What kind of machine learning is going on at ARS?

Genomic selection for plant and livestock breeding
Identifying weeds from drone imagery
Exploring the effect of diet on gut bacterial microbiome composition

What’s the big deal with prediction?

Inference: finding patterns in data and using them to understand processes going on in the world
Prediction: finding patterns in data and correctly reproducing them with a model
For prediction, how is more important than why

The importance of causal associations

Spurious correlation?

An ML model that incorporates true causal relationships between variables, and not just chance associations, is more robust.
Take shark attacks and ice cream sales as an example
The model might be predictive as long as the confounding variable affects both, but if that changes, it will fail
Better to “use your noggin” and try to model true causal relationships

What’s a loss function?

Loss function: A function that usually represents some form of prediction error; when you fit an ML model you want to minimize it
In a linear regression it’s the sum of squared residuals (distance from data points to the regression line)
ML models sometimes use mean squared error (MSE) as the loss function, which is the same as traditional linear regression.
Sometimes they use mean absolute error (MAE) is another one (mean of the absolute values of the distances from the data points to the fitted line), which is less sensitive to outliers
Classification tasks use different loss functions

What is regularization?

Regularization balances between underfitting and overfitting

Overfitting: Model fits too closely to data and its predictions reproduce random noise
Underfitting: Model doesn’t fit data closely enough and its predictions miss true patterns
Regularization: Anything that makes a model less complex and more general
- Includes things like variable selection, model selection, random effects

Balance overfitting and underfitting

Choose ideal amount of regularization to balance between overfitting and underfitting
Fit the training data a little less closely to get better performance making predictions on new data
ML loss functions have regularization parameters that determines the optimal level of regularization

How to fit a machine learning model

Image credit Cold Spring Harbor Lab

Training and test sets

Training set: data used to fit the model
Test set: data used to evaluate the model
Ideally they are as independent from one another as possible
Data leakage: Occurs when the training and test sets are not independent; random noise in the training set is correlated with random noise in the test set
There is a limit to how different the training and test set should be
Transferability: The ability of a model to produce accurate predictions in new contexts
Get data to test your model that is independent from your training data but still within the domain you want to make predictions in

Training and testing split

Internal validation

If no independent test set is available, you have to set aside a portion of your data as the test set
Model never “sees” the test data when estimating parameters, only to test its predictions
Even though it “wastes” data, it is good to reserve 10% to 20% of your data to test the model
Select test sample to minimize data leakage (stratified random sample by categories and/or by blocks)

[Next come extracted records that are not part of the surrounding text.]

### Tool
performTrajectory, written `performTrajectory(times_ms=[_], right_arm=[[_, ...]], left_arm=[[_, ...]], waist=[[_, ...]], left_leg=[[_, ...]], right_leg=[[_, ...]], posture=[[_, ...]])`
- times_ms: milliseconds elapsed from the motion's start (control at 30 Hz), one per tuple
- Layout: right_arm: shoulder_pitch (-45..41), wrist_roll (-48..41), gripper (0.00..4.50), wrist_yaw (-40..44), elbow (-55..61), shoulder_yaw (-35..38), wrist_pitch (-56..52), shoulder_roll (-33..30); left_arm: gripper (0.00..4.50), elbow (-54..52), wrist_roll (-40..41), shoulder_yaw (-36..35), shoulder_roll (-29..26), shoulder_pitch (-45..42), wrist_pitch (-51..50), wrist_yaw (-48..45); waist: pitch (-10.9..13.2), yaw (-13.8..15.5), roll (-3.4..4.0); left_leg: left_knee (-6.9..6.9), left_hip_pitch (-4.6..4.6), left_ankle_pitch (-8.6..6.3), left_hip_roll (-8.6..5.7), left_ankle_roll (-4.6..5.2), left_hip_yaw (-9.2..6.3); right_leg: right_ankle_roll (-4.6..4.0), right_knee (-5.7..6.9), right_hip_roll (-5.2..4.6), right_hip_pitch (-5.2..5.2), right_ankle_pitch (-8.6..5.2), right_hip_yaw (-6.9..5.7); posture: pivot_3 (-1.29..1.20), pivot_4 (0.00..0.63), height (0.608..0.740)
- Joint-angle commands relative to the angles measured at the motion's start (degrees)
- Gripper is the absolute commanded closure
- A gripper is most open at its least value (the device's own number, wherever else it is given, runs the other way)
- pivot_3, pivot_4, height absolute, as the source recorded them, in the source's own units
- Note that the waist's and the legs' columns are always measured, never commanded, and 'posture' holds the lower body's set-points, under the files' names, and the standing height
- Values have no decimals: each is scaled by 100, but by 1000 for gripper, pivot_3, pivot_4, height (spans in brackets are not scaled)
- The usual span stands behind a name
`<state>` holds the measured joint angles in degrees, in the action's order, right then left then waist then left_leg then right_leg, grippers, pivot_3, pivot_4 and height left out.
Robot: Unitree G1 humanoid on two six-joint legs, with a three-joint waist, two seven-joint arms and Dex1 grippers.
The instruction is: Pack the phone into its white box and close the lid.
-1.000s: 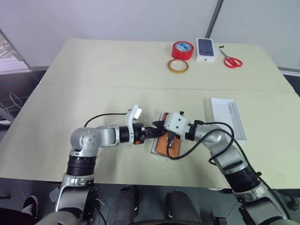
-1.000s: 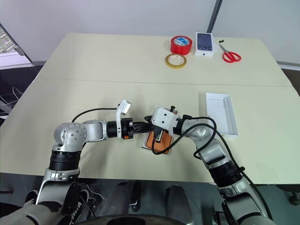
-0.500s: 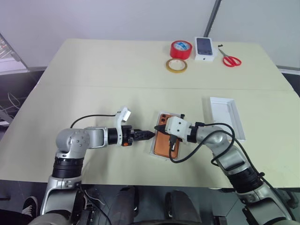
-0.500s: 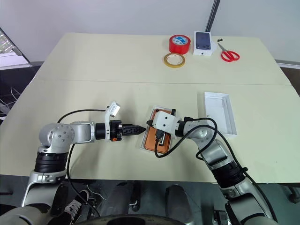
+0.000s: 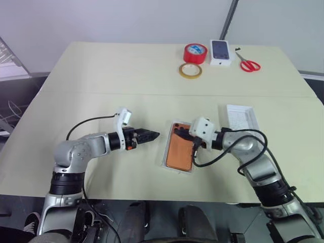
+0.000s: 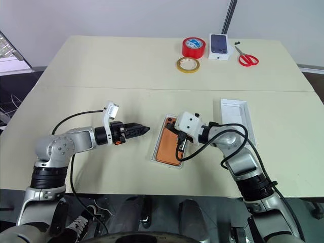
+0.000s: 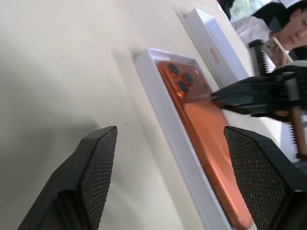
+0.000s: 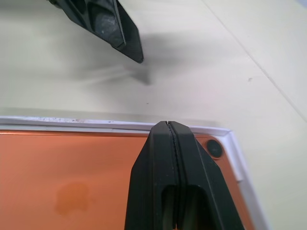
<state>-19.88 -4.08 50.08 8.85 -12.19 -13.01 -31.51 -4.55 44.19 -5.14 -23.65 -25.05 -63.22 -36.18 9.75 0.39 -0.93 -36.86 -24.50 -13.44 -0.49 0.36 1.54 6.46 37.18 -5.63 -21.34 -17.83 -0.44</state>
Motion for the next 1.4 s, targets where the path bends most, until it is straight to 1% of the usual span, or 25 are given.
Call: performTrajectory(times_ms=[33,167,267,333,400,633,733,800,967,1067,1167,1400], right_arm=[[219,166,4500,88,124,-57,262,-233],[314,887,4500,-41,-220,-470,801,-446],[254,1029,4500,-169,-384,-480,851,-385],[254,734,4500,-170,-255,-229,712,-340],[306,281,4500,-125,-66,173,452,-364],[1014,-604,4500,374,553,1133,99,-1045],[1284,-1129,4500,623,975,1375,-205,-1190],[1363,-1389,4500,625,1224,1412,-366,-1123],[1438,-1351,4500,483,1541,987,-526,-916],[1313,-617,4500,234,1174,394,-210,-799],[1146,61,4500,-1,755,54,190,-816],[639,470,4500,-184,113,-189,491,-647]], left_arm=[[763,-26,-204,162,-123,24,311,-185],[763,23,-482,399,-191,64,541,-245],[763,8,-559,502,-176,47,601,-290],[763,-4,-666,603,-192,52,669,-314],[763,31,-736,639,-162,32,712,-282],[763,75,-1252,1077,-237,12,1146,-390],[763,190,-1263,1062,-189,-50,1161,-443],[763,249,-1313,1103,-169,-79,1206,-483],[763,252,-1265,1109,-123,-134,1124,-572],[763,240,-1278,1106,-138,-151,1077,-575],[763,174,-1247,1083,-128,-140,995,-560],[763,3,-1249,1073,-105,21,923,-470]], waist=[[0,15,0],[-1,-2,1],[-1,-15,0],[-1,-13,0],[-1,15,0],[-1,30,2],[-2,29,5],[-2,29,5],[-2,35,5],[-1,30,4],[-1,26,4],[-3,25,4]], left_leg=[[0,0,0,0,0,0],[1,2,-1,0,1,1],[2,2,-1,2,1,1],[2,2,0,2,1,1],[1,1,0,2,1,1],[0,0,-3,0,6,1],[1,0,-3,2,6,1],[1,0,-3,3,7,1],[1,0,-3,3,8,1],[0,-2,-4,3,10,1],[-1,-2,-4,2,10,1],[-3,0,-3,2,9,1]], right_leg=[[-1,-1,-1,0,0,0],[-3,-1,-1,0,-1,1],[-6,-1,0,0,-3,1],[-5,-1,0,1,-2,1],[-3,-1,0,1,-1,1],[-4,-6,-5,4,-1,1],[-9,-5,-4,4,-4,1],[-12,-5,-5,4,-6,1],[-16,-6,-5,3,-8,2],[-19,-8,-7,3,-10,2],[-20,-7,-6,1,-10,2],[-14,-7,-3,5,-7,1]], posture=[[0,150,728],[0,150,728],[0,150,728],[0,150,728],[0,150,728],[0,150,728],[0,150,728],[0,150,728],[0,150,728],[0,150,728],[0,150,728],[0,150,728]])
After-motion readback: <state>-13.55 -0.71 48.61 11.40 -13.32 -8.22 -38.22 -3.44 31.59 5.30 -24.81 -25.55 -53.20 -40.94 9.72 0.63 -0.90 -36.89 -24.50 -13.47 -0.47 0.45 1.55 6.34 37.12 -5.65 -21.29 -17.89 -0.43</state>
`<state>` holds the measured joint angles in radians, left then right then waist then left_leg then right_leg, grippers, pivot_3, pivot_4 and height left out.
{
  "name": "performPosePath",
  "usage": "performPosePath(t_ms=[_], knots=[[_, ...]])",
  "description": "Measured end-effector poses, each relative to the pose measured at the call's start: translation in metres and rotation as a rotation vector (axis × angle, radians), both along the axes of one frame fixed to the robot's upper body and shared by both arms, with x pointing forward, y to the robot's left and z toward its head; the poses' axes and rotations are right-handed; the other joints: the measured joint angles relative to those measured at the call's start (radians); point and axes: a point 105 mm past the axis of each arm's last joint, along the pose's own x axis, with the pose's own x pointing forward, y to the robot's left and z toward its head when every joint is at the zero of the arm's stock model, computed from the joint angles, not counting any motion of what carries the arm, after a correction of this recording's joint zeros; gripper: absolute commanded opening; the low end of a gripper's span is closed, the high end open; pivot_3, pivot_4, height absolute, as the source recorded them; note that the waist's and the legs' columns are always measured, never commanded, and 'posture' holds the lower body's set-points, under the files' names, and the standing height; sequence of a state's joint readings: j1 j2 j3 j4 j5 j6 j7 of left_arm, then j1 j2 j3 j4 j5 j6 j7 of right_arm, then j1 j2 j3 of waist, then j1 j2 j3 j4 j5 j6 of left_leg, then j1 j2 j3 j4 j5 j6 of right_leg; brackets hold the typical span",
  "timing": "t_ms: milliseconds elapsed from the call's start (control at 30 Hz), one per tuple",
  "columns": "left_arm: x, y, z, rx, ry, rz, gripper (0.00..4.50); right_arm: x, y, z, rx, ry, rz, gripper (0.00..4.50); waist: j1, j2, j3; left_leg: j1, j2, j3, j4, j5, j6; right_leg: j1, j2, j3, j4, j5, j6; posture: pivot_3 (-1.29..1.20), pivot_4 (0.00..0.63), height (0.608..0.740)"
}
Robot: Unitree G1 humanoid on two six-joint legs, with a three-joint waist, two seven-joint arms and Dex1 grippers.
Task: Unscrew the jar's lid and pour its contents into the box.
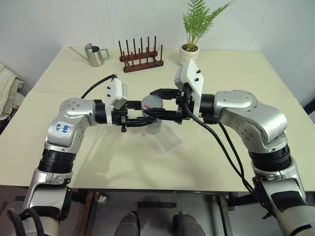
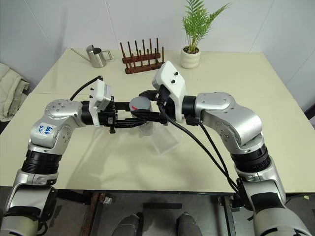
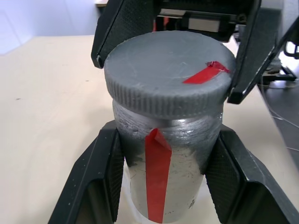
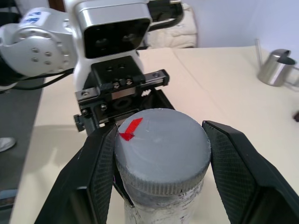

Data visualization and pre-processing

All data analysis and modeling should start with looking at the data!
Erroneous or invalid data points should be removed
Don’t necessarily remove “outliers” because you won’t be able to do that later when making predictions with the model

Removing useless features

Feature: a term used in the ML literature for predictor or x variable
Before fitting a model, remove features that don’t carry much variation
- Features with no variance or very little variance (for example, a column with 998 zeros and 2 ones)
- Features that are highly correlated with other features
Those features contribute nothing to predction performance and just slow down computation

Standardizing variables

Variables/features usually need to be transformed to a common scale
- Often a z-transformation is used
Otherwise the model will give more weight to variables that happen to have larger magnitudes of their units
To avoid data leakage do the standardization separately on the training set and the test set

Tuning the model

We want to estimate parameters on our training set that will maximize prediction performance on the test set
Some parameters capture the effects of the different predictor variables on the outcome variable
Tuning parameters, or hyperparameters: special parameters that do things like set the balance between overfitting and underfitting

Cross-validation

Cross-validation: Repeatedly splitting a dataset into different training and test sets, and fitting the model on different training set each time until all data points have been included into the test set once.
Split up dataset into k equally-sized folds
Repeat the cross-validation process for a lot of other sets of tuning parameters
The set of tuning parameters that minimizes your loss function (has the best prediction performance) is the one you will use to fit the final model

Cross-validation, continued

It is a good idea to repeat cross-validation multiple times because results may depend on how the folds are split
If you have a blocking structure in your data, make sure that the blocks aren’t split up into more than one fold, or you will get overinflated estimates of model performance

Fitting and validating the final model

Fit a final model to the entire training set using optimal tuning parameters selected by cross-validation
Now we can see how well the model does on data it’s never seen before!
Make predictions on the test set that was originally split off from the training set back at the start of this process, and evaluate performance
There is no universal threshold of whether performance is good enough; it is a practical question

Model tuning and validation workflow

Assessing variable importance

ML models can be used for inference as well
Different methods exist to quantify how important each feature is for predicting the outcome
Not a main focus of this intro lesson

Do it all over again

You can fit different ML models on the same training set and use the one that performs best on the test set
As long as you use regularization to prevent overfitting
More complicated is not always better!
The “best” model is one that gives acceptable prediction performance and one that you can understand what it’s doing

Why don’t people use this kind of workflow in conventional statistics?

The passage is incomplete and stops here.